● **Task description**: Restate the listing that follows word for word, without its pictures.
── The data ──
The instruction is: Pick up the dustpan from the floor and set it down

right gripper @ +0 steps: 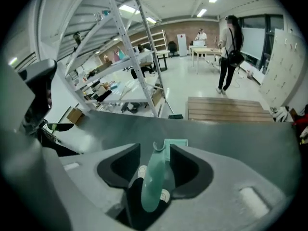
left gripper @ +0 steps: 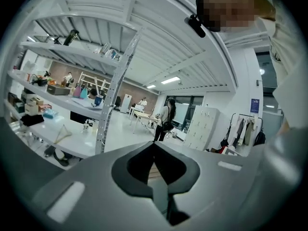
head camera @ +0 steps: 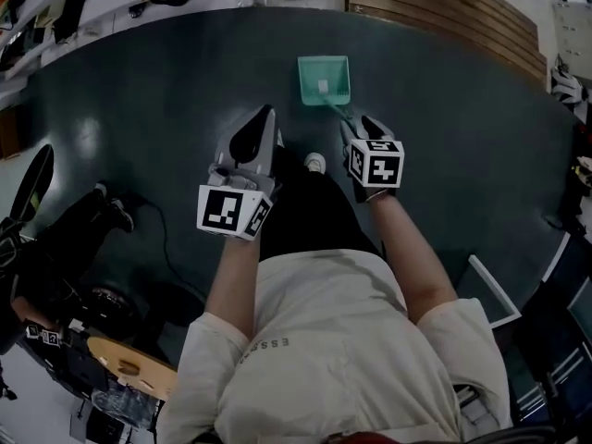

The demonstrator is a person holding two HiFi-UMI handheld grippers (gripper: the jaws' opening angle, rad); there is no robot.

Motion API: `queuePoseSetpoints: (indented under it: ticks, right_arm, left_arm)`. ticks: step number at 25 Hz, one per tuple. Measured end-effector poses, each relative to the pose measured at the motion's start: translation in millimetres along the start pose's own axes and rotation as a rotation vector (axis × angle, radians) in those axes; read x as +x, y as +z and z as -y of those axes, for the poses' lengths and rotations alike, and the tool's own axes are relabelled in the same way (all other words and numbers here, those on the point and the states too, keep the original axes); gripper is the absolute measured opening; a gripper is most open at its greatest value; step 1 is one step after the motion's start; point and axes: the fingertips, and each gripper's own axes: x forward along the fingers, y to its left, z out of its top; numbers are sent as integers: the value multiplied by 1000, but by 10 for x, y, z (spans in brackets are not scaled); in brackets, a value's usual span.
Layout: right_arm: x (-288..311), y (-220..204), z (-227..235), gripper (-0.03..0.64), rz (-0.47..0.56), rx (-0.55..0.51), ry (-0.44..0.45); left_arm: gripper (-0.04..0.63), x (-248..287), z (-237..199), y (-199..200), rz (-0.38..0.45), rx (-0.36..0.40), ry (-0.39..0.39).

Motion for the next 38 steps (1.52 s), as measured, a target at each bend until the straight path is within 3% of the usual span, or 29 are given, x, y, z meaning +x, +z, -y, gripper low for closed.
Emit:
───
● **Task response**:
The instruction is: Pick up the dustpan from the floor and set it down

right gripper @ +0 steps: 
left gripper @ +0 steps: 
head camera @ +0 steps: 

The demonstrator is a person holding two HiFi-UMI handheld grippers (gripper: the jaws' opening angle, rad); there is no robot.

Motion API: `queuePoseSetpoints: (indented under it: ticks, right_arm, left_arm)`. ticks: step number at 25 Hz, one per tuple. Measured end-effector poses, each relative to the pose measured at the motion's start: translation in millimetres along the start pose's own axes and rotation as a rotation vector (axis × angle, radians) in those axes; read x as +x, y as +z and z as -y of those axes, for the poses' lengths and rotations alike, and the tool's own axes are relabelled in the same way (all other words and numbers here, those on the point and the states too, keep the original axes); gripper is the absolute measured opening; a gripper is most open at its greatest value; step 1 is one step after the motion's start; point and axes: the fingertips, and each gripper's own axes: x forward along the fingers, y to its left, z out of its top; numbers are sent as integers: the value multiplied by 1000, but by 10 for x, y, z (spans in brackets are not scaled); in brackets, a value's usual span.
Layout: right_arm: x (-288..311), y (-220..204), z (-227..235), gripper (-0.03..0.64), rz (-0.47..0.56), rx (-0.55..0.51), ry (-0.44..0.45); left_arm: gripper (-0.04..0.63), x (-248..287), z (-237..199), y (-199..200), rz (-0.38..0.45), rx (-0.36..0.40), ry (-0.39..0.39).

Motion for the next 38 steps (1.52 s), as measured, a target at each bend until the straight path is within 3% of the usual span, or 29 are given, x, y, z meaning +x, +z, -y, gripper low for closed.
Emit:

This answer has been given in full.